Each record below needs to be written out exactly as it appears.

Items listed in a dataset

⁂

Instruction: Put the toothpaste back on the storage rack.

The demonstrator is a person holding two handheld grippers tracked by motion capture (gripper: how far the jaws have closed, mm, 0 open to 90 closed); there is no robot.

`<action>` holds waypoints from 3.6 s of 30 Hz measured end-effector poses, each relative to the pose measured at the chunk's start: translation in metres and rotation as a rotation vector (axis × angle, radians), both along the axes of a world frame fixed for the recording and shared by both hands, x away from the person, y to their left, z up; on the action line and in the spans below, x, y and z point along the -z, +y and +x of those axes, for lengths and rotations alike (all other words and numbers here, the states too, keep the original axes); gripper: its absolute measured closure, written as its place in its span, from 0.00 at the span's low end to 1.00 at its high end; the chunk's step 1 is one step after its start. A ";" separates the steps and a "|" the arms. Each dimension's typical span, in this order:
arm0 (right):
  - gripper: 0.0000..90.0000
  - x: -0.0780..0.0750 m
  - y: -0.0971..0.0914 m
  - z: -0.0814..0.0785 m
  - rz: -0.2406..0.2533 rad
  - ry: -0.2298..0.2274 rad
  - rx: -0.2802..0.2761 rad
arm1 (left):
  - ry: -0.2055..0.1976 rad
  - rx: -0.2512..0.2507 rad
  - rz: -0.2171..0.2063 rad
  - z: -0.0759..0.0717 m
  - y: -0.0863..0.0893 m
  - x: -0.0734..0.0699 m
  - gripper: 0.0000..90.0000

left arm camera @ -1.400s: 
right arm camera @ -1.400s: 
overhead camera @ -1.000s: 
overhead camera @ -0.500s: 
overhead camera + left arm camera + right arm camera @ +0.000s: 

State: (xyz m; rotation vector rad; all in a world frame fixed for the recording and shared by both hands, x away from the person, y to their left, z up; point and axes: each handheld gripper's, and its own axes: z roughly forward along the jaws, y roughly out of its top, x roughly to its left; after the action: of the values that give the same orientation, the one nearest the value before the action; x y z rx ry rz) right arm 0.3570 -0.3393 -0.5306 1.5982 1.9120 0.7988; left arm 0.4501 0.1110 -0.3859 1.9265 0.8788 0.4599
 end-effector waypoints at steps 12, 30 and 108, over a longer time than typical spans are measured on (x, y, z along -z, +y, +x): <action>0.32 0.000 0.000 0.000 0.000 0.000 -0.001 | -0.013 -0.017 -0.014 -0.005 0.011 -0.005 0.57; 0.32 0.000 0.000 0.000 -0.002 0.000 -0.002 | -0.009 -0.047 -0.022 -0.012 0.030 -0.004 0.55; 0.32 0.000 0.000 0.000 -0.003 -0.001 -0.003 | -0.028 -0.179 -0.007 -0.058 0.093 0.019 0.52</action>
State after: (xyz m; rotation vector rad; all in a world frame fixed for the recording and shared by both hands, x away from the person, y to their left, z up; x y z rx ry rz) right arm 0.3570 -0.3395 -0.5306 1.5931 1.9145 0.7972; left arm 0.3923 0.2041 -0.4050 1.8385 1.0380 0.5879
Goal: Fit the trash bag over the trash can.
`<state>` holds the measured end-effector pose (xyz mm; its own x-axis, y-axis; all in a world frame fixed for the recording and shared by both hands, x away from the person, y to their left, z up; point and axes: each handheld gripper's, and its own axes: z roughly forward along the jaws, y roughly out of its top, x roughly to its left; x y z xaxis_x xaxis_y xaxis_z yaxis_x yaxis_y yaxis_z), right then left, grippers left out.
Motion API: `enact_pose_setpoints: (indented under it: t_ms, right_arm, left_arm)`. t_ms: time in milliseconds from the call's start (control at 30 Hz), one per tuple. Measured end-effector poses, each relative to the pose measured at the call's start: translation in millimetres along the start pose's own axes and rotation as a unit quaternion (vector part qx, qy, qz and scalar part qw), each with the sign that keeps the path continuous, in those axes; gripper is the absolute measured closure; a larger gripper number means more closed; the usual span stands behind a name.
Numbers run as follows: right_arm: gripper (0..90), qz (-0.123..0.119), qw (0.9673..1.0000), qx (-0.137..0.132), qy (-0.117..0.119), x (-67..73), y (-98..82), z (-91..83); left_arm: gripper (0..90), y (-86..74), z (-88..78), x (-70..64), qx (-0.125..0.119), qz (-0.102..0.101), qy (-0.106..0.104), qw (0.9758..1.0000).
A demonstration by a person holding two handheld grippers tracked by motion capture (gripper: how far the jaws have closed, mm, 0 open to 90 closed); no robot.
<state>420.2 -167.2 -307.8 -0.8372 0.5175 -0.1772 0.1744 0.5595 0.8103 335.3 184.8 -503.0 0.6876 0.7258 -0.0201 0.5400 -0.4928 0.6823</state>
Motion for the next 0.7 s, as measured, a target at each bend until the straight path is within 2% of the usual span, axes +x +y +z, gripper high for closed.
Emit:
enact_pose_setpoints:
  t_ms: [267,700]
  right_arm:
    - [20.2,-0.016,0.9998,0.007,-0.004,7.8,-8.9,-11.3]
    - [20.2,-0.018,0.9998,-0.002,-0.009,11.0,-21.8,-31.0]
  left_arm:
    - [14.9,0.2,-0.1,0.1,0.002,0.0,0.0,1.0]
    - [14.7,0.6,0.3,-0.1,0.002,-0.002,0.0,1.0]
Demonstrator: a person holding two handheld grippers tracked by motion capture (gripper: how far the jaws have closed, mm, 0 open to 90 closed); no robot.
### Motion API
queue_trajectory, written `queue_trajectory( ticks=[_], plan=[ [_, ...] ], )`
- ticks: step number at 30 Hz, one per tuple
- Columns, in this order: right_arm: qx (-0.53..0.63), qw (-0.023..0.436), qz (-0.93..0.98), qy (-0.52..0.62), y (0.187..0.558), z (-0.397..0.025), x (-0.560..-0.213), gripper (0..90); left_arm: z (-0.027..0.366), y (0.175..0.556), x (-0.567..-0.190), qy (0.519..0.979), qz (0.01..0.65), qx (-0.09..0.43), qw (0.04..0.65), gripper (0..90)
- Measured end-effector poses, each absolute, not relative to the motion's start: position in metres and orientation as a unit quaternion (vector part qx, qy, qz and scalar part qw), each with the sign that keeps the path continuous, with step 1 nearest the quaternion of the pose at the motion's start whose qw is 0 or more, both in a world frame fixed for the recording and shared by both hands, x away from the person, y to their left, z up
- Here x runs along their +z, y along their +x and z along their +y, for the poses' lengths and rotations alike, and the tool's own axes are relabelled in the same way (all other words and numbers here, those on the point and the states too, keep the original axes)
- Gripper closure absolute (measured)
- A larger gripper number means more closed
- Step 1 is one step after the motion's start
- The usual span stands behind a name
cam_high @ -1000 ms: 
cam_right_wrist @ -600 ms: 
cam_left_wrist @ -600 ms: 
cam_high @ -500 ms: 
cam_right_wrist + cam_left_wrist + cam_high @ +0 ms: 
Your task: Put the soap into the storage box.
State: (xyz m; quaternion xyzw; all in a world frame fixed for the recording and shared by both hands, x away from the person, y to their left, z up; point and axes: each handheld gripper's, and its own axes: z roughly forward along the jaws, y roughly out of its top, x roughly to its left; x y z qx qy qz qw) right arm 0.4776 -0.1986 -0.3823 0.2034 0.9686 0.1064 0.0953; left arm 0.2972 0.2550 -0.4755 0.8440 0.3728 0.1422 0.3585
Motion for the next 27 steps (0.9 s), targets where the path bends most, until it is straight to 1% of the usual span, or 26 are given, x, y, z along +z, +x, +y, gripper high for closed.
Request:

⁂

(Exercise output):
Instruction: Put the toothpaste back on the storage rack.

The demonstrator is a person holding two handheld grippers tracked by motion capture (gripper: how far the jaws have closed, mm, 0 open to 90 closed); there is no robot.

`<action>` holds waypoints from 3.6 s of 30 Hz measured end-effector poses, each relative to the pose measured at the chunk's start: translation in metres and rotation as a rotation vector (axis × angle, radians), both along the axes of a world frame fixed for the recording and shared by both hands, x away from the person, y to their left, z up; on the action line and in the spans below, x, y and z point along the -z, +y and +x of those axes, for lengths and rotations alike (all other words and numbers here, the states too, keep the original axes); gripper: its absolute measured closure, written as its place in its span, from 0.00 at the span's low end to 1.00 at its high end; the chunk's step 1 is one step after its start. A ";" separates the steps and a "|" the arms. Each dimension's typical span, in this order:
arm0 (right):
  - gripper: 0.0000..90.0000
  - x: -0.0780..0.0750 m
  - y: -0.0971..0.0914 m
  - z: -0.0814..0.0785 m
  - rz: -0.2406..0.2533 rad
  - ry: -0.2298..0.2274 rad
  - rx: -0.2802..0.2761 rad
arm1 (left):
  - ry: -0.2055..0.1976 rad
  - rx: -0.2512..0.2507 rad
  - rz: -0.2171..0.2063 rad
  - z: -0.0759..0.0717 m
  - y: -0.0863..0.0893 m
  - x: -0.0734..0.0699 m
  - gripper: 0.0000..90.0000

left arm camera @ -1.400s: 
right arm camera @ -1.400s: 
overhead camera @ -1.000s: 
overhead camera @ -0.500s: 
overhead camera + left arm camera + right arm camera @ +0.000s: 

State: (xyz m; rotation vector rad; all in a world frame fixed for the recording and shared by both hands, x away from the person, y to their left, z up; point and axes: each handheld gripper's, and its own axes: z roughly forward along the jaws, y roughly out of its top, x roughly to its left; after the action: of the values that give the same orientation, the one nearest the value before the action; x y z rx ry rz) right arm 0.3570 -0.3393 -0.5306 1.5982 1.9120 0.7988; left arm 0.4501 0.1110 -0.3859 1.9265 0.8788 0.4599
 end-effector waypoints at steps 12, 30 and 108, over a longer time than typical spans are measured on (x, y, z along -z, +y, +x): <action>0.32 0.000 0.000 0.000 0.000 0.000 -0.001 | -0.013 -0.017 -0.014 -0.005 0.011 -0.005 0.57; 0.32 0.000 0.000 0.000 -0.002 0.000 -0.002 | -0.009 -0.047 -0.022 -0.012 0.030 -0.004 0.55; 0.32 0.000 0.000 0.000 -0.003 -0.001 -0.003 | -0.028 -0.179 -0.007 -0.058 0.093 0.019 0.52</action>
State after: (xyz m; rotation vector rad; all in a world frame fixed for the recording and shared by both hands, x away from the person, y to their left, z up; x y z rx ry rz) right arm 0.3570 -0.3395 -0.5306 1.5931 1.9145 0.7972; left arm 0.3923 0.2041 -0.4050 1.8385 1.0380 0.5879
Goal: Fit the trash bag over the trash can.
`<state>` holds the measured end-effector pose (xyz mm; its own x-axis, y-axis; all in a world frame fixed for the recording and shared by both hands, x away from the person, y to their left, z up; point and axes: each handheld gripper's, and its own axes: z roughly forward along the jaws, y roughly out of its top, x roughly to its left; x y z xaxis_x xaxis_y xaxis_z yaxis_x yaxis_y yaxis_z), right then left, grippers left out.
Motion API: `enact_pose_setpoints: (indented under it: t_ms, right_arm, left_arm)`. t_ms: time in milliseconds from the call's start (control at 30 Hz), one per tuple. Measured end-effector poses, each relative to the pose measured at the call's start: translation in millimetres along the start pose's own axes and rotation as a unit quaternion (vector part qx, qy, qz and scalar part qw), each with the sign that keeps the path continuous, in those axes; gripper is the absolute measured closure; a larger gripper number means more closed; the usual span stands behind a name.
Numbers run as follows: right_arm: gripper (0..90), qz (-0.123..0.119), qw (0.9673..1.0000), qx (-0.137..0.132), qy (-0.117..0.119), x (-67..73), y (-98..82), z (-91..83); left_arm: gripper (0..90), y (-86..74), z (-88..78), x (-70..64), qx (-0.125..0.119), qz (-0.102..0.101), qy (-0.106..0.104), qw (0.9758..1.0000).
A demonstration by a person holding two handheld grippers tracked by motion capture (gripper: how far the jaws have closed, mm, 0 open to 90 closed); no robot.
<state>420.2 -167.2 -307.8 -0.8372 0.5175 -0.1772 0.1744 0.5595 0.8103 335.3 184.8 -503.0 0.6876 0.7258 -0.0201 0.5400 -0.4928 0.6823</state>
Motion for the next 0.7 s, as measured, a target at each bend until the straight path is within 2% of the usual span, axes +x +y +z, gripper high for closed.
Emit:
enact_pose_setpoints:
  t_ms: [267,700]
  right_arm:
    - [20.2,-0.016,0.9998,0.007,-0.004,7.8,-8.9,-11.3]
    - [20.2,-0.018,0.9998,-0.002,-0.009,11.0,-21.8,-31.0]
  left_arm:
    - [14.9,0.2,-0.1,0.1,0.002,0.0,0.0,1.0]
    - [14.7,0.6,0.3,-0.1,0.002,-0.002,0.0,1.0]
Demonstrator: a person holding two handheld grippers tracked by motion capture (gripper: how far the jaws have closed, mm, 0 open to 90 closed); no robot.
### Motion API
queue_trajectory, written `queue_trajectory( ticks=[_], plan=[ [_, ...] ], )`
- ticks: step number at 30 Hz, one per tuple
- Columns, in this order: right_arm: qx (-0.53..0.63), qw (-0.023..0.436), qz (-0.93..0.98), qy (-0.52..0.62), y (0.187..0.558), z (-0.397..0.025), x (-0.560..-0.213), gripper (0..90); left_arm: z (-0.027..0.366), y (0.175..0.556), x (-0.567..-0.190), qy (0.519..0.979), qz (0.01..0.65), qx (-0.09..0.43), qw (0.04..0.65), gripper (0..90)
- Measured end-effector poses, each absolute, not relative to the motion's start: position in metres and orientation as a unit quaternion (vector part qx, qy, qz and scalar part qw), each with the sign that keeps the path continuous, with step 1 nearest the quaternion of the pose at the motion's start whose qw is 0 or more, both in a world frame fixed for the recording and shared by both hands, x away from the person, y to their left, z up
- Here x runs along their +z, y along their +x and z along their +y, for the poses' lengths and rotations alike, and the tool's own axes are relabelled in the same way (all other words and numbers here, those on the point and the states too, keep the original axes)
- Gripper closure absolute (measured)
- A larger gripper number means more closed
- Step 1 is one step after the motion's start
- The usual span stands behind a name
cam_high @ -1000 ms: 
cam_right_wrist @ -600 ms: 
cam_left_wrist @ -600 ms: 
cam_high @ -500 ms: 
cam_right_wrist + cam_left_wrist + cam_high @ +0 ms: 
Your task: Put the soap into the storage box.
State: (xyz m; quaternion xyzw; all in a world frame fixed for the recording and shared by both hands, x away from the person, y to their left, z up; point and axes: each handheld gripper's, and its own axes: z roughly forward along the jaws, y roughly out of its top, x roughly to its left; x y z qx qy qz qw) right arm 0.4776 -0.1986 -0.3823 0.2034 0.9686 0.1064 0.0953; left arm 0.2972 0.2550 -0.4755 0.8440 0.3728 0.1422 0.3585
Motion for the next 27 steps (0.9 s), targets where the path bends most, until it is straight to 1% of the usual span, or 26 are given, x, y, z along +z, +x, +y, gripper high for closed.
Request:

There is nothing further to the answer.